TASK TO COMPLETE: Once you find the line containing "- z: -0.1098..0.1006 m" in the data below, copy it and each following line exactly, up to and including the line containing "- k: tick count", and nothing else.
==== INPUT DATA
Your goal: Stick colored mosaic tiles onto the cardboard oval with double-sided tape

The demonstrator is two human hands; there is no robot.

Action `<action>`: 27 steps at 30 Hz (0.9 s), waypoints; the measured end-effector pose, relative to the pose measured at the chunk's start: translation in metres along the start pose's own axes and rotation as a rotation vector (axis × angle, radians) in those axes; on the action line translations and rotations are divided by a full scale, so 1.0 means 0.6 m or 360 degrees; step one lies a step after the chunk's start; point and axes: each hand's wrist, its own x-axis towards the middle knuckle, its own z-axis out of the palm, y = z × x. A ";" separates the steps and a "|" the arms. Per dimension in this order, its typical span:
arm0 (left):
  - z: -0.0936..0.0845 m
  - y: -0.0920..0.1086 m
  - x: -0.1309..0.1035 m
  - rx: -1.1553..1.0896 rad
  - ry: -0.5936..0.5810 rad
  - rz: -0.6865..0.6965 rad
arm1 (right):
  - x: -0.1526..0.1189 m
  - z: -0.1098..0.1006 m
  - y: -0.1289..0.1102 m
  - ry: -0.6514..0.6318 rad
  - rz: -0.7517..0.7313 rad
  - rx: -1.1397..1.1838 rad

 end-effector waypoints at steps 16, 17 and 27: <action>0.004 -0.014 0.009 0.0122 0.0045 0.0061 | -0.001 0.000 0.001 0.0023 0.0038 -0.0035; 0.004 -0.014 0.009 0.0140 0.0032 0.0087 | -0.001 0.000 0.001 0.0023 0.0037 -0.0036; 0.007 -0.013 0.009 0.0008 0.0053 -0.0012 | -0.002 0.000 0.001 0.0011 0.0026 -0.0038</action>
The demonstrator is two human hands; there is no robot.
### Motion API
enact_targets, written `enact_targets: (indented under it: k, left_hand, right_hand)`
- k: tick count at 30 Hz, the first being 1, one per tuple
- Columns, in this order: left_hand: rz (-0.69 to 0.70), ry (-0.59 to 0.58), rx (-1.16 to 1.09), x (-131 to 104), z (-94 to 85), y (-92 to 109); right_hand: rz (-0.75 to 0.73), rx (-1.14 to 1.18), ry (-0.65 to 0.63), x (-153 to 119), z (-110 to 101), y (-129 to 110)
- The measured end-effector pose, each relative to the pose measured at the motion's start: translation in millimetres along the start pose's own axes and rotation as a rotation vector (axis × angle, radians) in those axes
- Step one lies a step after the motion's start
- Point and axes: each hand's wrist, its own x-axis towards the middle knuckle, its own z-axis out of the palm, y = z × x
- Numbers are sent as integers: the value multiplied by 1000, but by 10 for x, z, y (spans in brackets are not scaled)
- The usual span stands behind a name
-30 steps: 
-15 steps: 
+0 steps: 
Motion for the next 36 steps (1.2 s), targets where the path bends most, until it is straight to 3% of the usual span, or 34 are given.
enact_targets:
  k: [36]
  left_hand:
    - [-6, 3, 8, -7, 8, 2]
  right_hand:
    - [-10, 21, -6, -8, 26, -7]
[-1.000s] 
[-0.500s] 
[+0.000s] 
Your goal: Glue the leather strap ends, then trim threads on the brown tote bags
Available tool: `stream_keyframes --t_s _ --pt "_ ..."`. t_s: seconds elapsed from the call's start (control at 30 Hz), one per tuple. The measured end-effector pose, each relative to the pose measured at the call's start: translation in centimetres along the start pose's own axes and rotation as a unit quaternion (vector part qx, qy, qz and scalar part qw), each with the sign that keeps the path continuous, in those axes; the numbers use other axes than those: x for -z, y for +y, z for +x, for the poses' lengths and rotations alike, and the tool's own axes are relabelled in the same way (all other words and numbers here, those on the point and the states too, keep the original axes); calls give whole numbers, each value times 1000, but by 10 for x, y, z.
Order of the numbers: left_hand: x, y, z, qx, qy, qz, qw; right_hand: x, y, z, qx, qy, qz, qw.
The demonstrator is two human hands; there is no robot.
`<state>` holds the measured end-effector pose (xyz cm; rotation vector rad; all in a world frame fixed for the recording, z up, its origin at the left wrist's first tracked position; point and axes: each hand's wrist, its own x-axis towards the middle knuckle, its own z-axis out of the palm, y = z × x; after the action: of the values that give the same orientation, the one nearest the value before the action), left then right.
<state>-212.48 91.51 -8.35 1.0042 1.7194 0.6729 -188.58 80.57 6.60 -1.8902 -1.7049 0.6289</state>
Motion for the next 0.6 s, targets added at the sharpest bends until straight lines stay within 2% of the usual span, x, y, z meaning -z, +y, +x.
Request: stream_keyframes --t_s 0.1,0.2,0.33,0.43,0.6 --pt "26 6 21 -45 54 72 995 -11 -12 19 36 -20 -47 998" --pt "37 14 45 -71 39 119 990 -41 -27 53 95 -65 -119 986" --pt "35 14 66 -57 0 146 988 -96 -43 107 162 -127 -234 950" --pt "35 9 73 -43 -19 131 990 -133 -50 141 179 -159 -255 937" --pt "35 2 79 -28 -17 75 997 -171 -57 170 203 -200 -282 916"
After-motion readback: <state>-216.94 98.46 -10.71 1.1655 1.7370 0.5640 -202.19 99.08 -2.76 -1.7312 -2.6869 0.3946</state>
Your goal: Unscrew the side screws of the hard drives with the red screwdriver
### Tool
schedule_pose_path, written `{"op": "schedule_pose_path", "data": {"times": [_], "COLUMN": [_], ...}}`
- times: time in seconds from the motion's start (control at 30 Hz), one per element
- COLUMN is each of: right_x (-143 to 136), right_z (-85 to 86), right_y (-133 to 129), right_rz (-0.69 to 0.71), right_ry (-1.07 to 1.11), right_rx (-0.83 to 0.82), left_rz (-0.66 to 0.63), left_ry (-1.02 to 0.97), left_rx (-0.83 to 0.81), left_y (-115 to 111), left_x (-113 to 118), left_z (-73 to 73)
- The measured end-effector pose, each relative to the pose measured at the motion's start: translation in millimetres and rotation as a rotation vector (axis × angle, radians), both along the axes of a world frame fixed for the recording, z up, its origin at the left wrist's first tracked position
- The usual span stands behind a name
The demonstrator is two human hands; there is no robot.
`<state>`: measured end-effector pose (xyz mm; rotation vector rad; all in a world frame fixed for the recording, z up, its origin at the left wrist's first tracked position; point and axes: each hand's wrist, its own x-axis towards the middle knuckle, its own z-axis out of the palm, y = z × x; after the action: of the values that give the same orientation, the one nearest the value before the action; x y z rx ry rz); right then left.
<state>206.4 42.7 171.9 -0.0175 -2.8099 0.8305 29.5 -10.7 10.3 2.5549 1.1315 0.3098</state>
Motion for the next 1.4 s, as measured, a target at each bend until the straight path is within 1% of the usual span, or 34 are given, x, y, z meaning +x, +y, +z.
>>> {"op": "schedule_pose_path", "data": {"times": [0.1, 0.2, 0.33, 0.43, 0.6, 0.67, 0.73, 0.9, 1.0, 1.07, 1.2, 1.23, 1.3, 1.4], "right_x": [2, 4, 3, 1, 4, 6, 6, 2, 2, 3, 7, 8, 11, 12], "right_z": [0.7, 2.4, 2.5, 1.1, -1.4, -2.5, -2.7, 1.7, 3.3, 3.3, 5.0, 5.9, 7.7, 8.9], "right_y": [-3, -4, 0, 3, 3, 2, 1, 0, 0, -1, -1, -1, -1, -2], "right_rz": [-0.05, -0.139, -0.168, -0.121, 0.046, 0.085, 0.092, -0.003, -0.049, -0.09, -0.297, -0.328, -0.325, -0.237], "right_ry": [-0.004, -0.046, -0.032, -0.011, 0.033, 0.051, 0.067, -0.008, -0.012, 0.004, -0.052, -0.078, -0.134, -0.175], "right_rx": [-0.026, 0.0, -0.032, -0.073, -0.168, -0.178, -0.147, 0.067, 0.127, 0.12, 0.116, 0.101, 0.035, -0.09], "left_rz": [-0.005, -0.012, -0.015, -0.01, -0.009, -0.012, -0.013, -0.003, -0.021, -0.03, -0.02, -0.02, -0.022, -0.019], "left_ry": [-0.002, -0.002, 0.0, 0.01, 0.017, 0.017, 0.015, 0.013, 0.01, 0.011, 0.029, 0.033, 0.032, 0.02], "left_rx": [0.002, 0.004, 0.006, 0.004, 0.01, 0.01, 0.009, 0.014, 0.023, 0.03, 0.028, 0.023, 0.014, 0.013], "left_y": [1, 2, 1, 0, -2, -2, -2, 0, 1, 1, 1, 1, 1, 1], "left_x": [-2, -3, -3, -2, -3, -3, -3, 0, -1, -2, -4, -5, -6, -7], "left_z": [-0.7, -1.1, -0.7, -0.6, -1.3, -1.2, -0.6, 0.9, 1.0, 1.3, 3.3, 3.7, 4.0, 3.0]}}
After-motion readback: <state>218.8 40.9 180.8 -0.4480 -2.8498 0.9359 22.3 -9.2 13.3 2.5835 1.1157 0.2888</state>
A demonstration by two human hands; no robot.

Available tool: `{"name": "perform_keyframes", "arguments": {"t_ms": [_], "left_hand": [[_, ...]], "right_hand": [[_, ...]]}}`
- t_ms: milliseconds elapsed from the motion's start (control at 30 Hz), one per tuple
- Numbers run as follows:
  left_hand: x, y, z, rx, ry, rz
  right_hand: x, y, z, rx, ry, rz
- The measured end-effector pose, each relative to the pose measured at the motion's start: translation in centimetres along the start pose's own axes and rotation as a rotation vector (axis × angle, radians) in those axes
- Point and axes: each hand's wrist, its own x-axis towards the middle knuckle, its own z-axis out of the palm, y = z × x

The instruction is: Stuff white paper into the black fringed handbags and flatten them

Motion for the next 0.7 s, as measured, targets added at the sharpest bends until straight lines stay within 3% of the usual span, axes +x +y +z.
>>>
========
RESULT FOR THIS EXERCISE:
  - z: -0.1098..0.1006 m
  - y: -0.1289..0.1102 m
  - ry: -0.6514..0.6318 rad
  - rz: -0.7517..0.7313 rad
  - rx: -1.1397..1.1838 rad

 end-effector waypoints at steps 16, 17 and 27: <action>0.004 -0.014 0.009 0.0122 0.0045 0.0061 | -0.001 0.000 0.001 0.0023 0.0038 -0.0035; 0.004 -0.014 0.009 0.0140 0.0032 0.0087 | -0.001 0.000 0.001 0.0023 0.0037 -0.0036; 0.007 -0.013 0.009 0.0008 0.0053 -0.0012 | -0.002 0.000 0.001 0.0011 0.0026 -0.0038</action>
The demonstrator is two human hands; there is no robot.
### Motion API
enact_targets, written `enact_targets: (indented under it: k, left_hand, right_hand)`
- k: tick count at 30 Hz, the first being 1, one per tuple

Nothing else is needed to complete the answer.